Aim of the exercise: The answer must be every line below that holds the word "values".

- Opening Delimiter -

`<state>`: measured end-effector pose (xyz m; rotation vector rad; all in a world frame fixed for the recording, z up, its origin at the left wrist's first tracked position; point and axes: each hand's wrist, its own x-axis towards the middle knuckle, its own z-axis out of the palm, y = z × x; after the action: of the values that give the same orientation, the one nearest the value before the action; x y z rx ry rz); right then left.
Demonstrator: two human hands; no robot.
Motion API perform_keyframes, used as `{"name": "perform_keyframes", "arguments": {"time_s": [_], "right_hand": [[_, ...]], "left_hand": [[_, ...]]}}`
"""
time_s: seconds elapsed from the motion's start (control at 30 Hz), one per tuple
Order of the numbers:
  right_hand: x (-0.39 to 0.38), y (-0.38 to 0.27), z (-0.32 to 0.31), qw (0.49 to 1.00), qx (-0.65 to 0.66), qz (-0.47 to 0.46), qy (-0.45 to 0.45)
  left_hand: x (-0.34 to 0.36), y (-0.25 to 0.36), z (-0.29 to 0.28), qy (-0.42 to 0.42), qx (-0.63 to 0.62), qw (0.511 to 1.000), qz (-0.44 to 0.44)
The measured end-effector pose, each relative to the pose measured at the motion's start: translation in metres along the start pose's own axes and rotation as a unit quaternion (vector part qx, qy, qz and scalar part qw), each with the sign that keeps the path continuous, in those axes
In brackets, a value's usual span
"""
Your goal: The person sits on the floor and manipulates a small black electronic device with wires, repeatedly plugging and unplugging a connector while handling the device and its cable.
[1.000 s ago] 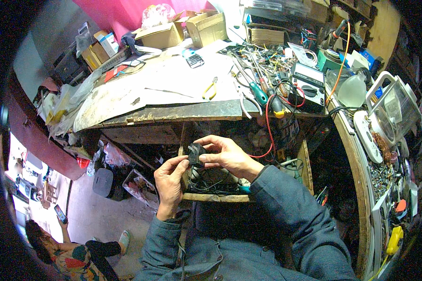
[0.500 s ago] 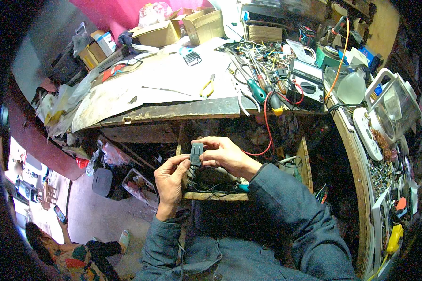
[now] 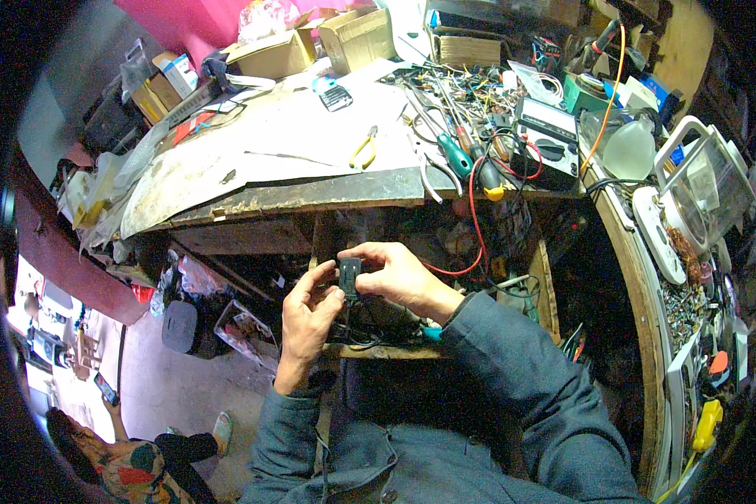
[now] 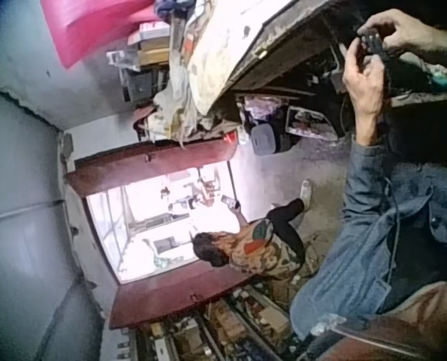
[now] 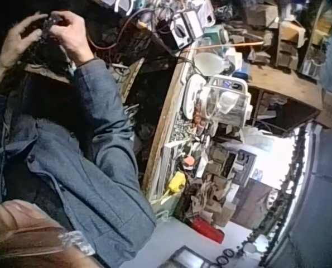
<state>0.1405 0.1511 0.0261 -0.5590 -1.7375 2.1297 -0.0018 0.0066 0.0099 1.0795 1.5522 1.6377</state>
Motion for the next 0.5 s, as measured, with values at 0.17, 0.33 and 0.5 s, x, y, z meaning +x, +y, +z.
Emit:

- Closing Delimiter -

Response box:
`<state>`: measured end-effector pose (xyz m; rotation vector rad; all in a world frame fixed for the recording, z up, its origin at the left wrist's first tracked position; point and axes: each hand's wrist, its own x-axis towards the middle knuckle, its own z-axis out of the palm, y = z × x; after the action: of the values that give the same orientation, the one nearest the value before the action; x y z rx ry rz); right then left.
Motion for the next 0.5 s, as measured, with values at 0.17, 0.33 and 0.5 s, x, y, z meaning +x, +y, +z.

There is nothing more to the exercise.